Overall, this study was successful in that we’ve seen an improvement in our efficacy outcomes, including PFS, ORR, and OS, but with manageable toxicity that one would expect when combining chemotherapy with immunotherapy. This is the first phase 3 trial [of a checkpoint inhibitor] conducted in this setting [and] the largest trial in this setting, and it met its primary end point. Therefore, it represents a new standard of care [with] this drug.
We know from the demographics that [approximately] 90% of patients in both arms had a PD-L1 [expression] of [at least] 1% by combined positive score. However, we are now trying to understand further biomarkers to identify exceptionally good responders or patients who may progress. Currently, we don’t have those data, but this is something that we are exploring further. PD-L1 expression, not just greater than 1%, but greater than 5% and greater than 10%, are all being explored, and we will have those data.
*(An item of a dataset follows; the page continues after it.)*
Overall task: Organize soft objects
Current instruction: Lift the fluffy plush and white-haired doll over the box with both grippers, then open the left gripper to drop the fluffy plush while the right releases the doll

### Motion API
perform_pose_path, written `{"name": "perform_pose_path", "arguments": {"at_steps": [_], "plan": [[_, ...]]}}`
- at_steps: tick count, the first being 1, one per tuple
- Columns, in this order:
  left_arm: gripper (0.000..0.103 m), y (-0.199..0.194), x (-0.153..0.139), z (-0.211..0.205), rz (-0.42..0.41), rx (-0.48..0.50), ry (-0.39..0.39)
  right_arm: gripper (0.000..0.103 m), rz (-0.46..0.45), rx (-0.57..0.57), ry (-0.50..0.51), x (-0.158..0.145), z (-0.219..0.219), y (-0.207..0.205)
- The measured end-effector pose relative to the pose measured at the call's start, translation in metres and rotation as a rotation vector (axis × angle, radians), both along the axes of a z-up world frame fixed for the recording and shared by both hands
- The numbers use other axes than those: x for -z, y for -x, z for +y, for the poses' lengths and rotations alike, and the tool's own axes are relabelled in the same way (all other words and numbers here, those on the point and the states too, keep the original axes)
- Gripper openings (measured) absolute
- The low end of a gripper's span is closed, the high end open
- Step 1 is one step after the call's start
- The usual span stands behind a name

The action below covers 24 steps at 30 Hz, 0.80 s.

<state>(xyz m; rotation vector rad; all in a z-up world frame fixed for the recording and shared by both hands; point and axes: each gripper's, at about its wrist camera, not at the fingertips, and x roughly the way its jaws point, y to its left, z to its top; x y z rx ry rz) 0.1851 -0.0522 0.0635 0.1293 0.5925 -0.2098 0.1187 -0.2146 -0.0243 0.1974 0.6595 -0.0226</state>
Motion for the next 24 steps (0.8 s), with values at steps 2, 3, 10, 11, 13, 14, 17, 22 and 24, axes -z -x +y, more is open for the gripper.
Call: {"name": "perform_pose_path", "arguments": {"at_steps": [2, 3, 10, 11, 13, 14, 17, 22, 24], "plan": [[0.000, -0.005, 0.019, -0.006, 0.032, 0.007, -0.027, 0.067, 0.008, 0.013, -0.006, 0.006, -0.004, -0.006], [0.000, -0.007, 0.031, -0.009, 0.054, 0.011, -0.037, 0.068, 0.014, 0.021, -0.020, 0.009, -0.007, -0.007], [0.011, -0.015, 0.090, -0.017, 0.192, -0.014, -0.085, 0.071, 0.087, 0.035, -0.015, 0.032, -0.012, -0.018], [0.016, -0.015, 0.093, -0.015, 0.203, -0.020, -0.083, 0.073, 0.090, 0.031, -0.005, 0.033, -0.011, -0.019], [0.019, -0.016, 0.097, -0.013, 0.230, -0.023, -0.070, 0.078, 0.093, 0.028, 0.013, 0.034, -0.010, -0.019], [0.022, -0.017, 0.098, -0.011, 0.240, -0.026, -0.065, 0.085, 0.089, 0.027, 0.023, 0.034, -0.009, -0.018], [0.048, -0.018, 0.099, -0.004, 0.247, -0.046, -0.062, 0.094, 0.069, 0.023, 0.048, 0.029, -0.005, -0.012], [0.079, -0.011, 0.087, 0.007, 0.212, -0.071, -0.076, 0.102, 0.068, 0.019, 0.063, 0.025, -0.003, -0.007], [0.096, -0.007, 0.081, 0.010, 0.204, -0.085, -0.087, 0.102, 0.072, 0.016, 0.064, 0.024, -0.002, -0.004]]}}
We know that over a third of patients in both arms, but [notably] in particular the patients that received retifanlimab, had metastatic liver disease. This does not seem to be a negative, as in other studies, but there’s further work to be done. We’re also looking at HPV ctDNA and whether changes in that can correlate with response. These are all further data that we will be exploring and then presenting once we have the results.
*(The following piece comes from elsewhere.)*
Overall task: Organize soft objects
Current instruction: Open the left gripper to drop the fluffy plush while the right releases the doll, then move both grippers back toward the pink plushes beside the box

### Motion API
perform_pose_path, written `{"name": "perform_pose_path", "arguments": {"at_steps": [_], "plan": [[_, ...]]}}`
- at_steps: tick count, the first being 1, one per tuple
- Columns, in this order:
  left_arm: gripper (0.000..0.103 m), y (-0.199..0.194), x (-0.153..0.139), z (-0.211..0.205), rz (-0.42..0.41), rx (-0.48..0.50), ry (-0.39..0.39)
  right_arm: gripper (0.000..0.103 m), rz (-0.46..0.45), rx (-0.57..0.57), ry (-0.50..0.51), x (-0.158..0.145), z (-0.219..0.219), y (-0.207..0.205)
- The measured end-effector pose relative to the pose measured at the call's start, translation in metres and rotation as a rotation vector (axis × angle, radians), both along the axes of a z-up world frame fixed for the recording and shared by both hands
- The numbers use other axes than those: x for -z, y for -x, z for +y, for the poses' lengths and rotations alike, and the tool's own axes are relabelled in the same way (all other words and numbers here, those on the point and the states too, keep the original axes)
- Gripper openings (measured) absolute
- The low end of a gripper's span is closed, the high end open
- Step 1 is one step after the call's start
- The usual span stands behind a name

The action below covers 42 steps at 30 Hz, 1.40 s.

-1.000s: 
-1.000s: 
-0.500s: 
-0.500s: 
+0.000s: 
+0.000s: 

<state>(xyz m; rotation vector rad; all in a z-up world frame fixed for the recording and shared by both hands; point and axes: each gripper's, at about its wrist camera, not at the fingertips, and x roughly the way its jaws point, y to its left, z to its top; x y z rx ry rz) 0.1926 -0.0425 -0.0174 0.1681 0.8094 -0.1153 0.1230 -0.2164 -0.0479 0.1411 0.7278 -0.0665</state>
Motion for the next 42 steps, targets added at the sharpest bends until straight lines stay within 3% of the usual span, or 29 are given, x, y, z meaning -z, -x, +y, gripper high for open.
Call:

For SCAC, the good news is that compared with even 5 and definitely 10 years ago, if one looks at the number of trials, there are now far more, and this is something that is opening up to investigation. We have pharmaceutical companies interested in reviewing this cancer, and this means that hopefully we will be able to provide better long term treatment.
Immunotherapy in the advanced setting in this cancer seems to have the most efficacy when it’s combined with chemotherapy. The data from POD1UM-303 show that when combined with chemotherapy, the effects of immunotherapy seem to be enhanced much more than when given as a single agent in the refractory setting.
In terms of where we go from here, we need to understand biomarkers and what helps drive this response and the durability of the response, as well as which patients may not benefit from this [treatment approach]. The next tranche of research needs to understand what we give after this, if we give first-line immunotherapy and chemotherapy, what the resistance mechanisms are, and what other targeted or novel agents may be useful. That’s where further clinical trials come into play.
In terms of immunotherapy in solid tumors, those are the broad topics that we need to understand. There are a lot of questions at the moment. In this study, we gave retifanlimab for 1 year. One of the questions that’s [emerging with] immunotherapy in solid tumors is, ‘What is the optimal duration of immunotherapy?’ In many trials in other cancers as well as in some of gastrointestinal cancers, they’re being given for 2 years. In this trial, we gave it for 1 year, and we’re seeing that the curves separate early on and they remain separated. I believe this is going to be an important question going forward.